Users can search by gene symbol by selecting a cell line followed by the selection of a target RBP’s gene symbol and then click the ‘Search’ button. The query will lead users to a page that has images arranged according to the respective cellular markers for the RBP of interest. Clicking on an image will result in an enlargement of the respective image. The annotation can be viewed on the right-hand side of the page and provides a detailed description of the dataset.
Users can search by annotation of the RBPs by selecting a cell line followed by the selection of ‘All labels’ or ‘Any labels’ and then select any one or more annotations. After clicking the ‘Search’ button the users will find their results that have images arranged according to the RBPs associated with the label(s) for the respective cell line of choice. Clicking on an image will result in an enlargement of the respective image.
Users can display the presence or absence of localization for a given RBP in a given cell (HepG2, HeLa, Both, and None) in a tabular format by clicking on the ‘View annotation table’ button on the home page.

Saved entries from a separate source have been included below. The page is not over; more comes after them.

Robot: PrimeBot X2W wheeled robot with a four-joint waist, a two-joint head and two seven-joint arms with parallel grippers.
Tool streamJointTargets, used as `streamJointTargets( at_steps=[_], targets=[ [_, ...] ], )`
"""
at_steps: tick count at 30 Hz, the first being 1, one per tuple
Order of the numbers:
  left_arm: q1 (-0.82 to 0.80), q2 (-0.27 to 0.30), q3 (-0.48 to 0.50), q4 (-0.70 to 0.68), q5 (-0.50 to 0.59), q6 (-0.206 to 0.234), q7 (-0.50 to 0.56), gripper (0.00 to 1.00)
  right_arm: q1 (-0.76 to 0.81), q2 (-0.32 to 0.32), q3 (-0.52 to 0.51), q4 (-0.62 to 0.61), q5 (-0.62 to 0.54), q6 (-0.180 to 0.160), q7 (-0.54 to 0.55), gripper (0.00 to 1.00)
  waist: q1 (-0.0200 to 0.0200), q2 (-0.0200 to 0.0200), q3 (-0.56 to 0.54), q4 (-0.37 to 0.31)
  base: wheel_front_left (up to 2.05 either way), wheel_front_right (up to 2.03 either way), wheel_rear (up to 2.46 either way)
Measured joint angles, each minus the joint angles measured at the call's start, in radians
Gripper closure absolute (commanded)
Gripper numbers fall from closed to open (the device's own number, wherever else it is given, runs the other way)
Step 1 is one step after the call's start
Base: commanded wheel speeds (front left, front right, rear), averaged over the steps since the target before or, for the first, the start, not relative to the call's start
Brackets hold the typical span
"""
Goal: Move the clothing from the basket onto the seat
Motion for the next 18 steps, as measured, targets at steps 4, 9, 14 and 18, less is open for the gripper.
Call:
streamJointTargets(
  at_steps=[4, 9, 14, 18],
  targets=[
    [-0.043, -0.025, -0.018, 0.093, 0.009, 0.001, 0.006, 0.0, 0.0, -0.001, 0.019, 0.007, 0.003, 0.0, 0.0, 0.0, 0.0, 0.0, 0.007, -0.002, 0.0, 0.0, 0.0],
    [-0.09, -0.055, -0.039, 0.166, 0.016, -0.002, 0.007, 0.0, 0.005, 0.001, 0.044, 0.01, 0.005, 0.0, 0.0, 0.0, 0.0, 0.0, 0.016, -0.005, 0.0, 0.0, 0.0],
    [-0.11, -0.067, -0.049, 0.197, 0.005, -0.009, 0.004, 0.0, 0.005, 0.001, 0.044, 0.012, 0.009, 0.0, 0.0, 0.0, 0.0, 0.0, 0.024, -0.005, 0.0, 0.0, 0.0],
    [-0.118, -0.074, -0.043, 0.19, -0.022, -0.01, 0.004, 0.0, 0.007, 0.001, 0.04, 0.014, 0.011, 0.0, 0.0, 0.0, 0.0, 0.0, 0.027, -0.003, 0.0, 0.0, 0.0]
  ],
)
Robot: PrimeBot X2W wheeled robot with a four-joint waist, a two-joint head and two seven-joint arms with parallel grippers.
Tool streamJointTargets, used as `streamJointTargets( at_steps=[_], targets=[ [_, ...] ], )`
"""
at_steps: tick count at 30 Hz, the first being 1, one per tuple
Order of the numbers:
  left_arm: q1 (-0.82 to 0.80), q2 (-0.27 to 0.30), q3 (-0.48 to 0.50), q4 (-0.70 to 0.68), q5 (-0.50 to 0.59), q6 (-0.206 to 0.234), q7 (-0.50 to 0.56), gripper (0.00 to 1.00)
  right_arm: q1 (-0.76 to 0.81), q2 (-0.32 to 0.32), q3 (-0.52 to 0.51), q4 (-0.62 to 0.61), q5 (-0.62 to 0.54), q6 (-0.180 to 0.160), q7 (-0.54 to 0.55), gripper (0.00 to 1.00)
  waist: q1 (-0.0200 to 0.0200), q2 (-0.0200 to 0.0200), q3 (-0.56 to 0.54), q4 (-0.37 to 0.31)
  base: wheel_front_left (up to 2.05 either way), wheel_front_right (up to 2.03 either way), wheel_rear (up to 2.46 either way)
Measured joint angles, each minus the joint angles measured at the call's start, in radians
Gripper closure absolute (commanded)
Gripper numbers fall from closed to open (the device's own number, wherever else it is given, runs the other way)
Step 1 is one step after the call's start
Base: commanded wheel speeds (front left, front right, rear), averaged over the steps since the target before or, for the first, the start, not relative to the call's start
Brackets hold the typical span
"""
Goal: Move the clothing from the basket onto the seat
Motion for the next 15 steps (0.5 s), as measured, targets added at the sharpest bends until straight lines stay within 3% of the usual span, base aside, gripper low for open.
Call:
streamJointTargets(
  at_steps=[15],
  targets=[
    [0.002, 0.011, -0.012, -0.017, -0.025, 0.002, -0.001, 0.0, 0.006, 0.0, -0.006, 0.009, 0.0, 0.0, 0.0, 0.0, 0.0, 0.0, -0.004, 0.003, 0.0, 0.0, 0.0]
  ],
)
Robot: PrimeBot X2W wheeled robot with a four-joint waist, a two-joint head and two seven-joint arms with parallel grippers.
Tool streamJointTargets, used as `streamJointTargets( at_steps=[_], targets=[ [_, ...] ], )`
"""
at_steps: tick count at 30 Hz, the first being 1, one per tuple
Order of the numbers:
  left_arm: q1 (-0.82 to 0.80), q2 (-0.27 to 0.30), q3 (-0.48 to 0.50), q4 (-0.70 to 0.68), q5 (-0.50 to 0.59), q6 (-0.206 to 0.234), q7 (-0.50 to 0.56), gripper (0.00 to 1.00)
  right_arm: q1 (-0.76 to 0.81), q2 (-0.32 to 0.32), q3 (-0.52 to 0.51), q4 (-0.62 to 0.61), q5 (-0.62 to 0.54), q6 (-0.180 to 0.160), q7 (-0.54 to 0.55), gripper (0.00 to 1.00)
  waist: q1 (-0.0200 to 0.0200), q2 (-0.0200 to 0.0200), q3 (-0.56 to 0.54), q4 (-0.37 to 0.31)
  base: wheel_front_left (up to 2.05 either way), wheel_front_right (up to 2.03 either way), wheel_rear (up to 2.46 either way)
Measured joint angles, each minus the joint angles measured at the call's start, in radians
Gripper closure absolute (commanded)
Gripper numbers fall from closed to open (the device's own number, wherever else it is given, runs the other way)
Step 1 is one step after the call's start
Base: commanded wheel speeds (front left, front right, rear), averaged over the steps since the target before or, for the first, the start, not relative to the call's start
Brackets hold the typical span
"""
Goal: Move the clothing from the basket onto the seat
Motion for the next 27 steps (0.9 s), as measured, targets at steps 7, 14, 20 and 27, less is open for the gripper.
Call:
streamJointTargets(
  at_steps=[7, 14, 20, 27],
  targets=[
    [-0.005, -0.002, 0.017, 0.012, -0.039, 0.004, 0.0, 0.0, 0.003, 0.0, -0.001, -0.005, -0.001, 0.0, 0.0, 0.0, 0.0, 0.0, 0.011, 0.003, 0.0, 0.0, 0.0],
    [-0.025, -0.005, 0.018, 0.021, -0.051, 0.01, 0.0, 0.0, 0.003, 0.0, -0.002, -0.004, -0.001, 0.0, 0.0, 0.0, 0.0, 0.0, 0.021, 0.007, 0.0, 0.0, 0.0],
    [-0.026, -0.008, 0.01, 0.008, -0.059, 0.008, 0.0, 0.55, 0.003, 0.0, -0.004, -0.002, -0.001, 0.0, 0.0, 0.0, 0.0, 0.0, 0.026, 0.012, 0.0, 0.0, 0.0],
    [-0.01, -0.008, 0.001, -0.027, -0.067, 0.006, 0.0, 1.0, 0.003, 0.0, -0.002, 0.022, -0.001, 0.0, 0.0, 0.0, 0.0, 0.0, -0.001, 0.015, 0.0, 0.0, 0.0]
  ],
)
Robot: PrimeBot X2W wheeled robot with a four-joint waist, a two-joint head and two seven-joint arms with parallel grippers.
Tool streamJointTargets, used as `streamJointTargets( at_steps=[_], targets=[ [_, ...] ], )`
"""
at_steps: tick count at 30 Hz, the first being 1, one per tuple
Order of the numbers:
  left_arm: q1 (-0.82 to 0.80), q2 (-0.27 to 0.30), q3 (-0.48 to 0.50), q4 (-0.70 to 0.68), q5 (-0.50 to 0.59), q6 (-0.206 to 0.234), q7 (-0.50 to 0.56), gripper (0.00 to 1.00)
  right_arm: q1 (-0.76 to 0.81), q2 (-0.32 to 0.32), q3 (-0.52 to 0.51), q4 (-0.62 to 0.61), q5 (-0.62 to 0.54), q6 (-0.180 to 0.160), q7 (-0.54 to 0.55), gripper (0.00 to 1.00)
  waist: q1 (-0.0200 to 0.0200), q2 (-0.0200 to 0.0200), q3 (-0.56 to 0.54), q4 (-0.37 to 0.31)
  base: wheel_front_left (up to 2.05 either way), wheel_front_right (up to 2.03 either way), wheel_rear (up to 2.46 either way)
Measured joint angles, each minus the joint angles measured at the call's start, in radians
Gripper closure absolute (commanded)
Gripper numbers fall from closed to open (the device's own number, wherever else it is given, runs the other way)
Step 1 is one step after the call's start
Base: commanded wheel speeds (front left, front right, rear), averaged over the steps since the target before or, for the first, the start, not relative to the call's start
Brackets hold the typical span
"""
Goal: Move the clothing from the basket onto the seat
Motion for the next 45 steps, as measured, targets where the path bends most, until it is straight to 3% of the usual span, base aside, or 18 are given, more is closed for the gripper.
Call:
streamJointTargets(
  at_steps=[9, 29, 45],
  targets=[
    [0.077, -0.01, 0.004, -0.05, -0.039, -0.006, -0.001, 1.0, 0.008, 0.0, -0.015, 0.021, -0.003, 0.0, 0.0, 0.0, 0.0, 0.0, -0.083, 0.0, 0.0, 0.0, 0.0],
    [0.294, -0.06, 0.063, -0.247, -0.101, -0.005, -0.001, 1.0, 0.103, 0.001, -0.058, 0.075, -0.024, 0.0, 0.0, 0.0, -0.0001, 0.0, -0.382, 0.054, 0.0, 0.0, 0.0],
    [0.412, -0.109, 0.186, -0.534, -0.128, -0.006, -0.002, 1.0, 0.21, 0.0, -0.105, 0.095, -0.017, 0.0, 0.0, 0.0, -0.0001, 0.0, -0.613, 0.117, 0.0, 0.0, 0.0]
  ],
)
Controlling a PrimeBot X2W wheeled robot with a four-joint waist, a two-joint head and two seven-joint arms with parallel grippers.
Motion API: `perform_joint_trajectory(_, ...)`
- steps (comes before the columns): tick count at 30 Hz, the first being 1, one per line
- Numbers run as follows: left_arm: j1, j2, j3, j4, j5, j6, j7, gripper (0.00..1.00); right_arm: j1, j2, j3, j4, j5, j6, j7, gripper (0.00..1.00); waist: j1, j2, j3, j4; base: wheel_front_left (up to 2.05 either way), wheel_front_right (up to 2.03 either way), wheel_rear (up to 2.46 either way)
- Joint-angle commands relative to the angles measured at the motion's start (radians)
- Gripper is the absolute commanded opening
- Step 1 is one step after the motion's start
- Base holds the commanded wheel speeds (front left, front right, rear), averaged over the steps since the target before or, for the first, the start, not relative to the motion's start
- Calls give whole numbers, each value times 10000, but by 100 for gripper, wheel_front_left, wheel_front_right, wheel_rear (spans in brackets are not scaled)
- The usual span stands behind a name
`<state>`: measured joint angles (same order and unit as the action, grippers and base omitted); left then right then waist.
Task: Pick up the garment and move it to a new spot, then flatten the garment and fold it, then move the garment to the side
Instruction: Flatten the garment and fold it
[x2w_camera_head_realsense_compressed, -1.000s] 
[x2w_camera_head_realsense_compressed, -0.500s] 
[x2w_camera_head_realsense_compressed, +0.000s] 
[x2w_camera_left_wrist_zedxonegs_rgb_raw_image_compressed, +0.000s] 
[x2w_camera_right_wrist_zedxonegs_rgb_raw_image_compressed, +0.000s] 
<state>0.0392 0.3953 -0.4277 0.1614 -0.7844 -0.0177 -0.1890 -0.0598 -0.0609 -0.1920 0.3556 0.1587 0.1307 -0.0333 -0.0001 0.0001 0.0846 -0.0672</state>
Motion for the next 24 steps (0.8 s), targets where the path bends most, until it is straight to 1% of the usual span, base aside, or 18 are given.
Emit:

Users can access the images of an RBP of interest for a given cell line by clicking the ‘view’ button in the column after the gene symbol in the annotation table. Users can view the Ensembl genome database by clicking on the respective Ensembl gene ID corresponding to the RBP of interest. It is also possible to display the catalog of the specific antibody for the RBP of interest by clicking on the respective catalog number of the antibody corresponding to the RBP of interest. Users can access the respective RBPs antibody validation data by clicking on ‘view’ under the ENCORE antibody summary column. It is important to note that the Ensembl, catalog, and validation data are external Links.
Users can download datasets from the home page by first selecting the specific cell type and then clicking the ‘Download’ button. The images will be downloaded as a gzip tarball (.tar.gz). Users can also download a set of image files for a specific RBP by searching or browsing for the RBP by gene symbol and then clicking on the ‘Download set’ button on the results page.
The database is organized according to the gene symbol of each RBP. Users can browse datasets by first selecting the specific cell type and then clicking the ‘Browse’ button on the 'Home' page and then clicking the specific gene symbol or the images of the corresponding cellular marker in the navigation menu on the 'Browse' page. Clicking on the gene symbol of the RBP will open a page that has images arranged according to the respective cellular markers. Clicking on an image will result in an enlargement of the respective image.
RBPs were imaged at five or more sites for each of the twelve co-labeled markers, and only the representative images are shown on this page. To view more images of a given marker, users can click on the name of the respective marker, which brings the user to a subpage with additional representative images, as seen in the example below.
The database allows the users to view the multichannel images as well as individual channels. This is because multichannel images provide excellent information regarding colocalization but may mask some information, so it may be helpful for the users to view them individually.
For each cellular marker, the first image from the left represents the localization pattern of the RBP (green channel). The second image from the left represents the distribution pattern of the investigated markers (red channel). The third image from the left represents the composite image of the green (RBP) and red (marker) channels. The fourth image from the left represents the composite image of the green (RBP), red (marker), and blue (DAPI staining) channels. The composite images provide substantial information regarding colocalization.